It is determined somewhat whether you’re flying east or west, but ideally, New time zone, sunlight and meal times. Your appetite has a circadian rhythm and that’s a big driver as well to help you resynchronize your body clock to the new time zone.
[00:10:32] Sue: So in terms of appetite, just wanna pick up on that. What should we do about eating then, when we are changing time zones?
[00:10:38] Sarah: Ideally the new time zones, meal times. So it depends how long you’re going for, but say it’s a, it’s a trip and it’s a week or two, ideally eat at your time zones meal time. So breakfast or breakfast time, not UK breakfast time, and obviously lunch and dinner. And the first day you might want to have an early-ish dinner and go to bed, sort of nine-ish, but nothing too early that you’re then waking up two or three in the morning.
You wanna be able to establish that new routine as quickly as possible. And it’s about synchronizing the body clock to the time zone that you are in as quickly as possible. Some people will respond quite easily. Some people it’ll take a while. It’s usually a day per time zone crossed. So that’s why Australia and New Zealand, it could be 10 or 12 days, whereas somewhere shorter European travel, you might not notice so much.
[00:11:27] Sue: I love what you said about the Dracula hormone. I’m gonna keep that one on my mind. Now , just thinking back to your sporting days, when you were working with Olympic teams, did direction of time zone traveling play a role in where teams traveled to competition?
[00:11:40] Sarah: Yeah, sure.
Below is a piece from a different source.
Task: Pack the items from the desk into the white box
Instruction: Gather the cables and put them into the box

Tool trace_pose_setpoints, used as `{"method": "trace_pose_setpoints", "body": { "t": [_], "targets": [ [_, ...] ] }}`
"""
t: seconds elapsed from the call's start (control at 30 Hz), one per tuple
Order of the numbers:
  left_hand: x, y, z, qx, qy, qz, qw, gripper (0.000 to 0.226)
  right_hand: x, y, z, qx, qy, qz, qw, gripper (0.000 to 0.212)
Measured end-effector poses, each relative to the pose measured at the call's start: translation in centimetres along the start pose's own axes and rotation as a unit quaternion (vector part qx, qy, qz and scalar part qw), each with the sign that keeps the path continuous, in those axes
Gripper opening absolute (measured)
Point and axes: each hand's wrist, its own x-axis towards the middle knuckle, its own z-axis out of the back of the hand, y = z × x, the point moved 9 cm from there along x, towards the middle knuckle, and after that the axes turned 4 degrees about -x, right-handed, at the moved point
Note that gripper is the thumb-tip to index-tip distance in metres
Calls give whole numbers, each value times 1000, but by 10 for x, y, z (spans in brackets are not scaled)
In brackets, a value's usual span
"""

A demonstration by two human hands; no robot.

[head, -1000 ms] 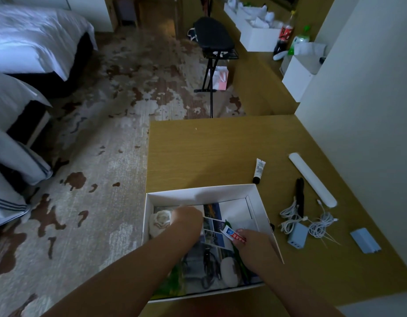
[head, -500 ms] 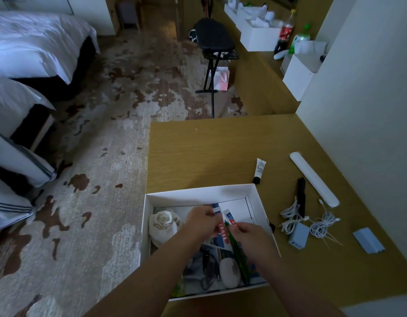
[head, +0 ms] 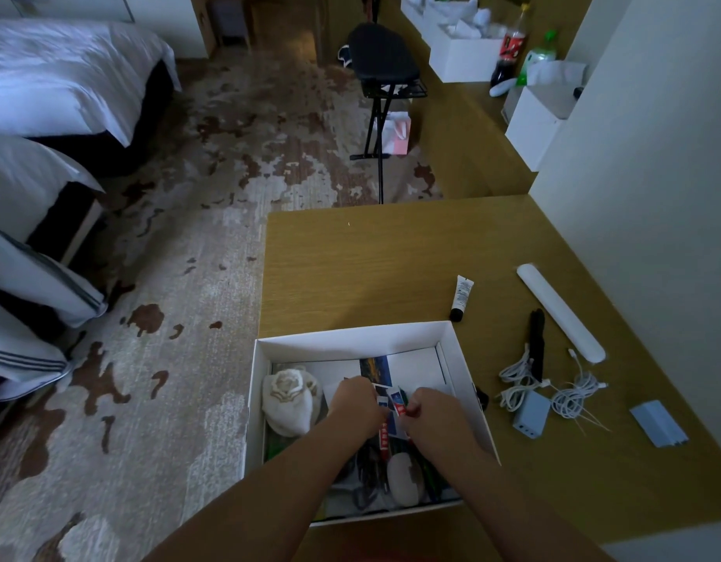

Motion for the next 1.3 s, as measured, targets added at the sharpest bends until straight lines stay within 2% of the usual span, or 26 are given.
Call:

So I remember quite a long time ago now, the rowing team had the world championships in New Zealand and we flew via LA because is the best way to fly around the globe in terms of jet lag, I mean, obviously you’re still gonna be jet lagged, but in order to give yourself a performance enhancement, it’s better to West’s best.
[00:11:57] Sue: Turning our attention back to the British population, I know you’ve got some statistics about the number of people that suffer from insomnia or sleep deprivation. What can you tell us about that?
[00:12:08] Sarah: Insomnia is the biggest form of sleep deprivation in the uk, and it’s about 60% of the population can suffer at any one time. There are other forms of sleep deprivation, but insomnia is the key one, and that’s typically where you are having trouble getting to sleep. or waking regularly throughout the night and having trouble getting back to sleep, usually for three months or more, or their clinicians would advise you, seek advice sooner than that.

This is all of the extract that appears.